Build-environment requirement. build.sh's kernel-initrd variant needs a real distro kernel (/boot/vmlinuz-* + /lib/modules/*) and dracut to build the generic (hostonly=no) initramfs; ukify + the systemd-boot stub (linuxx64.efi.stub / linuxaa64.efi.stub) then fuse the UKI. The CI runner is a container with neither, so each job installs them and builds in an architecture-matched environment:

Image Build environment Why
build-amd64-uefi job native on the amd64 runner (apt install linux-image-generic dracut-core) runner is amd64 → dracut runs without emulation
disk-image-arm64-uefi (in the build job) QEMU-emulated arm64 container (docker run --platform linux/arm64; binfmt via setup-qemu) no native arm64 runner, and dracut must run as arm64 to copy/resolve arm64 binaries

If dracut/kernel aren't present, build.sh emits a tiny placeholder kernel and the UKI assembler fails loud (missing/empty .../kernel) — never a silently non-bootable image.

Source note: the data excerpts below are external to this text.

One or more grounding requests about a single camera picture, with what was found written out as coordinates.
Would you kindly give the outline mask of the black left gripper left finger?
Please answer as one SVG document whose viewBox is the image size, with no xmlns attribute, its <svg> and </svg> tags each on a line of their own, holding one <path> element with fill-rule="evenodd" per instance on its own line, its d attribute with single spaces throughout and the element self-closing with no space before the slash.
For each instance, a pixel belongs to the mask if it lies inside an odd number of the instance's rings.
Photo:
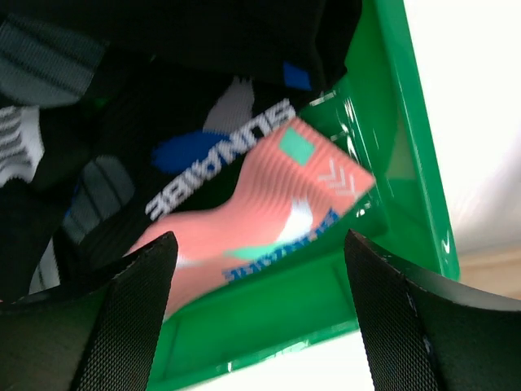
<svg viewBox="0 0 521 391">
<path fill-rule="evenodd" d="M 3 390 L 144 390 L 177 241 L 168 232 L 81 277 L 1 305 Z"/>
</svg>

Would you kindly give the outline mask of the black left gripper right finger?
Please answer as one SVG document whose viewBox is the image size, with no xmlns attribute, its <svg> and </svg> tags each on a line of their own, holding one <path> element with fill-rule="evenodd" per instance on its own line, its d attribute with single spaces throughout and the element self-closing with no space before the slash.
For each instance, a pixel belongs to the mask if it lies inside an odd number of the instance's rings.
<svg viewBox="0 0 521 391">
<path fill-rule="evenodd" d="M 518 390 L 520 302 L 349 231 L 344 257 L 377 390 Z"/>
</svg>

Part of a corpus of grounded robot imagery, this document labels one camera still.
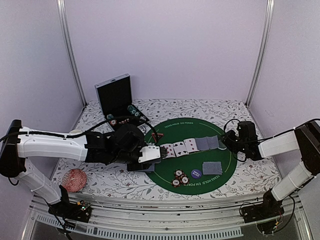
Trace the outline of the eight of diamonds card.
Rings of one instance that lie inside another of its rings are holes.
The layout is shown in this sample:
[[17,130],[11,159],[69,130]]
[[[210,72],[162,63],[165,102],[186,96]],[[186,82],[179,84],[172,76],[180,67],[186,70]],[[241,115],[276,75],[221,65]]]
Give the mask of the eight of diamonds card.
[[165,148],[165,150],[166,150],[165,159],[175,158],[175,157],[176,157],[176,154],[175,154],[174,147],[173,147],[173,144],[172,144],[172,143],[162,144],[161,147],[162,147],[162,148]]

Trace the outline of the three of diamonds card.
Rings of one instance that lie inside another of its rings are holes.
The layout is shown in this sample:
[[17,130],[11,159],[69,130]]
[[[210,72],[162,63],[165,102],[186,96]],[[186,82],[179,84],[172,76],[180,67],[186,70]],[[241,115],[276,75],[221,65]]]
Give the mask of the three of diamonds card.
[[188,138],[183,140],[184,145],[186,147],[186,151],[190,153],[198,152],[199,149],[197,147],[196,140],[194,138]]

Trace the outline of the red black 100 chip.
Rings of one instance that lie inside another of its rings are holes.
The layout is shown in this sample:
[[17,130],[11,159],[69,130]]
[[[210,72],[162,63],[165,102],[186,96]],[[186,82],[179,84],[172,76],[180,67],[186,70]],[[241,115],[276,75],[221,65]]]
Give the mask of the red black 100 chip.
[[177,178],[177,179],[182,177],[183,175],[184,175],[184,172],[182,170],[180,170],[180,169],[177,169],[177,170],[174,171],[174,177]]

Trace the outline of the green dealer button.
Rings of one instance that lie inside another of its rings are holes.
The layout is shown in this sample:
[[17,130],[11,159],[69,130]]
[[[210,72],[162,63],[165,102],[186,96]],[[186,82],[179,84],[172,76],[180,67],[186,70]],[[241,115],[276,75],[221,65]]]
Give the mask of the green dealer button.
[[224,151],[227,149],[227,147],[221,141],[218,144],[219,144],[219,147],[218,147],[219,150]]

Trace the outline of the dealt playing card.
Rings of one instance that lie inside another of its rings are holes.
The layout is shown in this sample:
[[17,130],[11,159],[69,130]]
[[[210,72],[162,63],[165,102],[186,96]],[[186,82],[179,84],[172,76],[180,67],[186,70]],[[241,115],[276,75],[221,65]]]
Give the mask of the dealt playing card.
[[222,175],[222,163],[220,161],[205,161],[202,163],[203,175]]
[[147,169],[144,169],[143,172],[145,173],[153,173],[156,170],[156,167],[159,163],[152,163]]

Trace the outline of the purple small blind button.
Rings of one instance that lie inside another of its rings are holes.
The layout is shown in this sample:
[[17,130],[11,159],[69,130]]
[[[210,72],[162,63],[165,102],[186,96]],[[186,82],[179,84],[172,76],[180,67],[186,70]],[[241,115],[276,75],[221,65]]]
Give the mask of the purple small blind button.
[[199,169],[193,169],[191,171],[191,177],[194,179],[200,179],[202,177],[202,172]]

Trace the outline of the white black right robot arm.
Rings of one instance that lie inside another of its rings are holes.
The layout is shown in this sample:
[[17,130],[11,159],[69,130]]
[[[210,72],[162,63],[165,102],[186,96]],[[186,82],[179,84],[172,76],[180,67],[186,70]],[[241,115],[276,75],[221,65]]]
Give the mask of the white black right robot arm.
[[239,121],[236,130],[221,137],[222,143],[234,154],[243,153],[246,159],[260,161],[294,153],[300,162],[274,187],[268,190],[259,206],[262,218],[278,210],[278,203],[320,174],[320,120],[314,118],[296,127],[267,138],[258,138],[252,121]]

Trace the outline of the black triangular card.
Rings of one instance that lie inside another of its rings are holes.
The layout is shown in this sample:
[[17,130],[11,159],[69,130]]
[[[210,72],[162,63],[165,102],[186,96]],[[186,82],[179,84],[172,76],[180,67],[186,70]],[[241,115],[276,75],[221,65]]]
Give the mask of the black triangular card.
[[164,136],[163,133],[152,133],[151,134],[151,137],[153,138],[154,140],[154,143],[157,144],[159,142],[159,140]]

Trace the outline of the four of clubs card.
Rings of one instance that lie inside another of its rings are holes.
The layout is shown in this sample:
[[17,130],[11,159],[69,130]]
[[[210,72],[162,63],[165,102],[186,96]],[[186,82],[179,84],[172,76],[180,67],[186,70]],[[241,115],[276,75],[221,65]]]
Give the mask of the four of clubs card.
[[173,143],[173,149],[177,158],[189,154],[183,141]]

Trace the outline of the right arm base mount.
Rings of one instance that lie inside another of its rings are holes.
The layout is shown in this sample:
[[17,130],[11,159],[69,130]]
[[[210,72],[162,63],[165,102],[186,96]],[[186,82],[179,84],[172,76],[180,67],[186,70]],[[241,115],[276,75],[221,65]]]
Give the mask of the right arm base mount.
[[282,202],[264,200],[262,203],[244,202],[239,214],[245,223],[258,222],[257,229],[265,235],[273,234],[285,213]]

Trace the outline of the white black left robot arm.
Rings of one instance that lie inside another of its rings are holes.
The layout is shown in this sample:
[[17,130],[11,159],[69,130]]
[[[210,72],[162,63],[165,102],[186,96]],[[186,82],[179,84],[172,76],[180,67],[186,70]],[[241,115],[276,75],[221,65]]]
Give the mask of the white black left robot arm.
[[149,162],[168,155],[165,147],[148,144],[144,137],[133,124],[124,124],[107,133],[94,130],[56,133],[23,127],[21,120],[14,119],[0,139],[0,174],[25,183],[31,192],[54,205],[63,217],[70,217],[75,210],[67,190],[45,177],[29,158],[65,158],[105,165],[121,160],[129,163],[130,170],[143,170],[148,168]]

Native arm64 runner (recommended reliability upgrade). The arm64 build emulates apt + dracut, which is slow (~30–60 min) and inherently less reliable than native. Registering a native arm64 Gitea runner and pointing the arm64 UEFI build at it (dropping the docker run --platform wrapper, building like amd64) is the highest-reliability path.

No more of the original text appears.